Open gaosh opened 3 weeks ago
@gaosh Thanks for pointing this out. Can you clarify what you mean? Currently, within the Hypernetwork, I see that there is already a linear layer after the GRU - https://github.com/sidhantls/adaptive-rank-selection-svd/blob/0963edebd85be5f23adeb556292e957d054c448d/utils/adaptive_rank_selection.py#L56. This linear layer is different for each hypernetwork. Do you mean there has to be an additional linear layer after this one?
The hypernetwork architecture in the code follows this architecture: GRU -> Layer Norm -> Activation -> Linear. This alligns with Table A.1 in Appendix B. Can you re-clarify what is missing, it will be very helpful
Hello, I check the code again. Seems the current implementation assigns a hypernetwork for each low rank linear layer as in this line https://github.com/sidhantls/adaptive-rank-selection-svd/blob/0963edebd85be5f23adeb556292e957d054c448d/utils/adaptive_rank_selection.py#L112 In the paper, we use a single hypernetwork for all low rank linear layers. Suppose you have L linear weight matrices, the input self.z for the hypernetwork will have shape (1, L, input_size), where L will be the sequence length for GRU. And we have L Linear layers after the outputs of GRU. I hope this clarifies the implementation of the hypernetwork. You can find an example from my another project here: https://github.com/xidongwu/AutoTrainOnce/blob/main/imgnet_models/hypernet.py#L81
Ah I see, I understand now. I had misinterpreted this.

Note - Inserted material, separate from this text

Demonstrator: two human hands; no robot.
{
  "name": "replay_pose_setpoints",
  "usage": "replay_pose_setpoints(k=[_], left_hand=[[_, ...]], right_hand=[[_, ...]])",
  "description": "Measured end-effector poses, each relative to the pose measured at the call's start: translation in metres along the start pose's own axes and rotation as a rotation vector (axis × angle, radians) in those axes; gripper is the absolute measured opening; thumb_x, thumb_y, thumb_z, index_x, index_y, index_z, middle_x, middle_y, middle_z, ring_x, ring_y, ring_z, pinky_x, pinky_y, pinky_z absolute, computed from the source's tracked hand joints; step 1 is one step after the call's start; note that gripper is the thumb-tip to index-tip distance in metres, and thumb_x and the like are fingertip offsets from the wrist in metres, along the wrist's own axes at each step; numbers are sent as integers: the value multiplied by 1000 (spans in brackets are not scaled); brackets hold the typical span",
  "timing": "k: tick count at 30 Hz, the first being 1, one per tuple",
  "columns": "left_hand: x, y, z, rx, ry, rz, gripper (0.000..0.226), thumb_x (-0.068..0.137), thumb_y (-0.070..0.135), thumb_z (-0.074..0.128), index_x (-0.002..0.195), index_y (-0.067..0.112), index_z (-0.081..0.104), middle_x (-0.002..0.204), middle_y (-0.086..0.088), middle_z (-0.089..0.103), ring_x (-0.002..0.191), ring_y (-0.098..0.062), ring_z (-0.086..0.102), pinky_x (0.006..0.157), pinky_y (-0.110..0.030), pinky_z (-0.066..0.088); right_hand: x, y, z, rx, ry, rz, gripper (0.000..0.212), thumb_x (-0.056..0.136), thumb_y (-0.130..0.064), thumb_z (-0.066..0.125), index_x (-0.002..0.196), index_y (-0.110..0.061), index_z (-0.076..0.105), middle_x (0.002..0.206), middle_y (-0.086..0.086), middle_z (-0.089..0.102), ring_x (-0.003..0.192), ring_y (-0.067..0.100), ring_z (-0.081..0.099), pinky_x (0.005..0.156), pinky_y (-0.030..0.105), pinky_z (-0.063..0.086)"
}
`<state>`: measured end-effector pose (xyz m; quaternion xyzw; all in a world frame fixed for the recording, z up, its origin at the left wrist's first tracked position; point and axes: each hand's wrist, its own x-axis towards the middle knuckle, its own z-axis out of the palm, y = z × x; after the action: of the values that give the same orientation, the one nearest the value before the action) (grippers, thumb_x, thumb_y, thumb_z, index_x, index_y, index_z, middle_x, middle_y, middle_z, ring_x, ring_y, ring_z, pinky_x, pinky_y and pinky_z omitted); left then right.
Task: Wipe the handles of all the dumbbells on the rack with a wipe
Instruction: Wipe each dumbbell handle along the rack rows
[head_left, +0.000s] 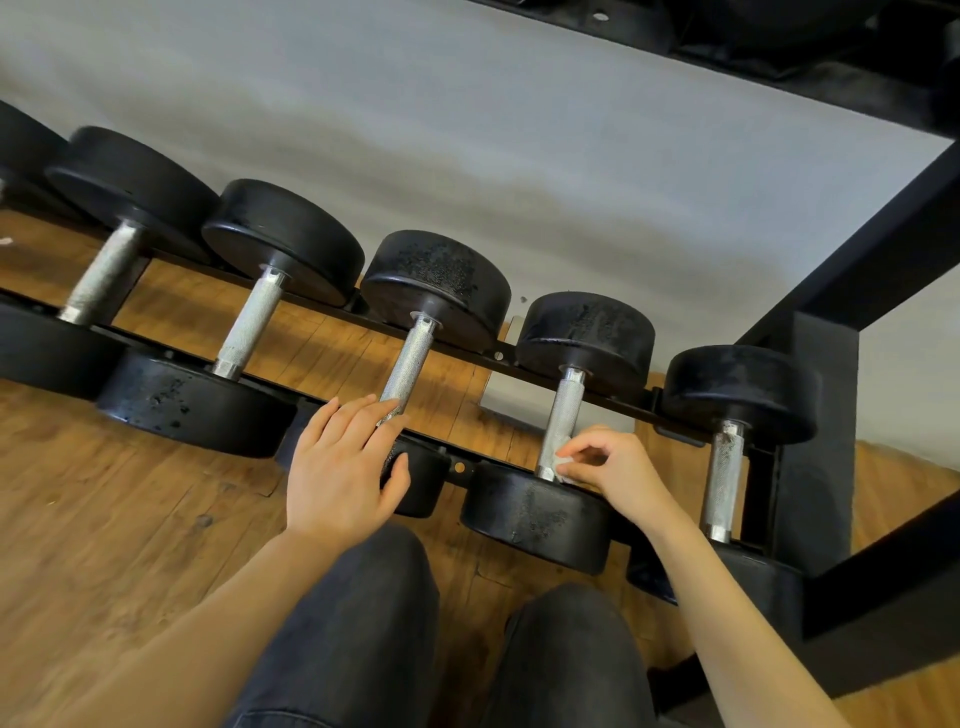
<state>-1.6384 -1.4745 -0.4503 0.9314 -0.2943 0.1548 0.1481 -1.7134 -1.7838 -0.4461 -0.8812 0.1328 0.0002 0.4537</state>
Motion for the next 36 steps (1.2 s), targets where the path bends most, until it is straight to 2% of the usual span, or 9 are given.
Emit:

"A single hyper network for all low-rank layers": The paper defines the hypernetwork as Bi-GRU → LayerNorm→ GeLU → Linear
. However, what you mean is that only the Bi-GRU → LayerNorm→ GeLU
portion of the hypernetwork is implemented once for all layers. And Linear
is unique for each linear layer?
Thanks for sharing this, it's helpful to ensure the reproducing of results is accurate. I'll update the repo with this implementation
Thanks for the feedback. I updated the implementation in this branch:
I found another issue compared to the original implementation. The Hypernetwork https://github.com/sidhantls/adaptive-rank-selection-svd/blob/main/utils/adaptive_rank_selection.py#L35 should have a separate linear layer for each layer, which will show a larger rank difference for different layers after learning.